Abusivismo letale per l'economia siciliana - QdS

Abusivismo letale per l’economia siciliana

Michele Giuliano

Abusivismo letale per l’economia siciliana

giovedì 13 Aprile 2017

Confartigianato Sicilia su dati Istat-Conti nazionali e Unioncamere-Infocamere: ogni quattro regolari c’è un occupato irregolare. Il valore nell’isola è di 7 punti superiore a quello medio nazionale

PALERMO – L’abusivismo in Sicilia è una piaga ormai letale per l’economia siciliana. Superati da tempo i limiti che possono essere considerati “fisiologici”, le imprese artigiane sane fanno estrema fatica a mantenersi in carreggiata, in continua lotta con chi evade le tasse e lavora in condizioni non conformi alla legge.

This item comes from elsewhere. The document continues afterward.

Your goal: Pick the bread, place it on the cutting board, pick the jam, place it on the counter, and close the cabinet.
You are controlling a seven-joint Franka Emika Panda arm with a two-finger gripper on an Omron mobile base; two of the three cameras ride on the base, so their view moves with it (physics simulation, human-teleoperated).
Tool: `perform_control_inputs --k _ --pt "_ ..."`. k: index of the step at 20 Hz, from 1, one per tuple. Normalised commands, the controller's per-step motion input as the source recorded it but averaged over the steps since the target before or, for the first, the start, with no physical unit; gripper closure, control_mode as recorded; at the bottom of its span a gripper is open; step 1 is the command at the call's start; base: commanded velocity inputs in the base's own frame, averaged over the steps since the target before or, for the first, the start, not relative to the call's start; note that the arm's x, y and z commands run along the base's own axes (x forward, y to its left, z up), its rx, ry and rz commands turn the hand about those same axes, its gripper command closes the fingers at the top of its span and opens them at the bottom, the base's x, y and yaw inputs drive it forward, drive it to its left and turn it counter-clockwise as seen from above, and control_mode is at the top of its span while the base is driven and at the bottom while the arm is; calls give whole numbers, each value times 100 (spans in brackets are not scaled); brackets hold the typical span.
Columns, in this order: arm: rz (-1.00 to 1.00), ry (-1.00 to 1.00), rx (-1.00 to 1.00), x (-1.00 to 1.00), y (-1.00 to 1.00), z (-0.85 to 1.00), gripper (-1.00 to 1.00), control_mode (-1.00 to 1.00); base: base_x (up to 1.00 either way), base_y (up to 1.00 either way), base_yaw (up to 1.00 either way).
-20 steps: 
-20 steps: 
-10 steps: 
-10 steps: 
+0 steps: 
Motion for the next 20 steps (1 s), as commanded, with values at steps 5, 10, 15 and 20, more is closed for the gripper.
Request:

È così, allora, chi vuole rimanere onesto e cercare di rispettare la società civile in cui vive soccombe, e chi beatamente va avanti senza guardare al diritto altrui procede senza alcun problema.
Mediamente, nel territorio regionale, ogni 4 regolari c’è un occupato irregolare, con un valore del 20 per cento, superiore di 7 punti rispetto al valore nazionale medio. Peggio di noi, soltanto Calabria e Campania. Nella classifica nazionale, sulla base dell’elaborazione dell’osservatorio Mpi Confartigianato Sicilia su dati Istat-Conti nazionali  e Unioncamere-Infocamere, la Sicilia è la quarta regione, dopo Lombardia, Campania e Lazio, per numero assoluto di occupati non regolari e terza, dopo Calabria e Campania, per elevato valore del tasso di irregolarità, che misura il peso degli occupati irregolari sull’occupazione complessiva. Tanti, troppi lavoratori che evadono e rubano alla comunità, rendendo impossibile, per chi vuole lavorare onestamente, andare avanti con la propria attività lavorativa.
Gli ultimi dati Istat lo confermano: in Sicilia sono 306.900 le unità di lavoro irregolari, situazione già di per sé allarmante, peggiorata dal fatto che, nell’arco di un triennio, 2013-2015, questi “posti di lavoro” mostrano una solida tenuta registrando una variazione tendenziale prossima a zero, diversamente dai lavoratori regolari, che nello stesso arco di tempo sono diminuiti di 50.800 unità. Sempre secondo l’elaborazione dei dati Istat svolta da Confartigianato, al terzo trimestre 2015 in Sicilia risultano esposte alla concorrenza sleale del sommerso 45.591 imprese artigiane registrate, pari a quasi il 60 per cento del totale regionale. Una percentuale altissima, non più sostenibile da un tessuto di imprese e attività commerciali già fortemente provato dalla crisi perdurante ormai da oltre un decennio. Quasi un terzo di queste imprese appartiene ai tre settori più colpiti da questo fenomeno: altri servizi alle persone, come autonoleggi, taxi, trasporto merci (15,6 per cento), attività dei servizi  di alloggio e di ristorazione (6,1 per cento) e trasporti e magazzinaggio (5,9 per cento). In particolare, le attività più rilevanti esposte alla concorrenza sleale degli irregolari sono quelle dei parrucchieri e altri trattamenti estetici e quelle degli installatori.
La quota più alta dell’artigianato esposto al fenomeno dell’occupazione irregolare la rileviamo a Ragusa (64,3 per cento). A livello provinciale, infatti, si osserva che l’artigianato esposto alla concorrenza sleale del sommerso si concentra principalmente a Catania, provincia in cui si concentrano 10.183 imprese esposte al fenomeno, il 22,3 per cento delle 45 mila imprese artigiane esposte in tutta la regione, seguita da Palermo con 8.224 imprese, da Messina con 7.400 imprese, da Trapani con 4.226 imprese, da Ragusa con 4.150 imprese, da Siracusa con 3.934 imprese, da Agrigento con 3.546 imprese, da Caltanissetta con 2.015 imprese e da Enna con 1.913 imprese. In particolare, se a livello regionale l’incidenza dell’artigianato a più alta esposizione alla concorrenza sleale del sommerso sul numero complessivo di imprese artigiane si attesta al 27,7 per cento, nei territori vengono raggiunti valori più elevati a Caltanissetta con il 32,4 per cento, ad Agrigento con il 28,8 per cento e a Messina e Siracusa entrambe con 28,1 punti percentuali.